With the rise of social media comes the need to legislate to stay up to date with possible risks and to protect individuals who use the services provided by social media companies.
The Online Safety Act 2023 brought in a range of measures with the aim of improving online safety in the UK. Criminal offences introduced by the Act include encouraging or assisting serious self-harm, cyberflashing, and intimate image abuse.
The Act’s provisions were intended to hold tech companies accountable for the content on their sites, however, they were largely applicable to individuals sending threatening messages.
The Online Safety Act 2023 (Priority Offences) (Amendment) Regulations 2024 represents a serious crackdown on intimate image abuse, whereby sharing intimate images without consent will be made a ‘priority offence’ and social media companies will have to take proactive steps in removing and preventing such material from appearing on their platforms.
In speaking about intimate image abuse online, Technology Secretary Peter Kyle outlined that: “As well as being devastating for victims these crimes have also contributed to the creation of a misogynistic culture on social media that can spread into potentially dangerous relationships offline. We must tackle these crimes from every angle, including their origins online, ensuring tech companies step up and play their part.”
This is why social media firms will face extra legal obligations which are, as Peter Kyle outlines further, “backed up by big fines”. To put an approximate number on this, companies which fail to comply with their duties may be imposed a fine of up to 10% of their qualifying worldwide revenue.
The pressure on social media companies will grow quickly from spring next year, when the protections come into force, as intimate image offences will be treated as priority offences under the Act, putting them on the same footing as the sale of weapons and drugs online.
Victims minister Alex Davies-Jones said that the amendments send “a clear message to those companies who turn a blind eye to such heinous content on their platforms – remove it without delay or face the full force of the law”. This indicates the force with which the amendments will be applied and is a reminder that negligently failing to acknowledge the existence of such content on a social media platform will not be tolerated.
This amendment should protect many thousands of social media users, particularly women and girls, from the suffering they would experience from this type of offence, though it is foreseeable that large social media companies will have to put much of their focus into assessing their algorithms and systems in order to protect these victims and avoid facing fines which would result in a large loss of revenue from their business.

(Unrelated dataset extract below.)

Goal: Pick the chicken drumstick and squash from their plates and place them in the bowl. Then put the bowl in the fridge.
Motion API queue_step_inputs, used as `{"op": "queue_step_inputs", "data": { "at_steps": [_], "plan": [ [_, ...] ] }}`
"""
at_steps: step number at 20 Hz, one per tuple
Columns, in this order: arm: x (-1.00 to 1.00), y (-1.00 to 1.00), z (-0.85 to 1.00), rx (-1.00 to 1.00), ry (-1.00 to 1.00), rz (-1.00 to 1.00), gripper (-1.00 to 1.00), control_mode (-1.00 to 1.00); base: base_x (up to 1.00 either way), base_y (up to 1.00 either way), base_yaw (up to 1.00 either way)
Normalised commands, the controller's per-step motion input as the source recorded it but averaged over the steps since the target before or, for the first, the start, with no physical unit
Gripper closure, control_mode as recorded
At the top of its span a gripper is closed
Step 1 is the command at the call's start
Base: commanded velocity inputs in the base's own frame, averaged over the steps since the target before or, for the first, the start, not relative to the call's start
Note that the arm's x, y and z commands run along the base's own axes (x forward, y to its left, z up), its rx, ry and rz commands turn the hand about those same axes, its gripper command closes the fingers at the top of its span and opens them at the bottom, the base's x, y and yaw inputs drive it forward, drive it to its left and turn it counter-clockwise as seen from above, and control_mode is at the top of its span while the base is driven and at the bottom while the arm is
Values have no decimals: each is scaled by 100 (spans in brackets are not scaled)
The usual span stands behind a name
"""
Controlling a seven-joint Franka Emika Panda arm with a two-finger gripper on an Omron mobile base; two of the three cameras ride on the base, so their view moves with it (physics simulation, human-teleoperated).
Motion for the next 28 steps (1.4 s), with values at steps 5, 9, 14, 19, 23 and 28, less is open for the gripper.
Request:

As ever the lines between personal responsibility and possible vicarious liability resting with an employer/controlling organisation may, in due course, come to be considered where there has been sharing of intimate images, in the same way compensation for sexual abuse has become the responsibility of organisations which would never have condoned such behaviour. Organisations should ensure that they have in place appropriate safeguarding policies which include appropriate consideration of social media use, relationships and behaviours.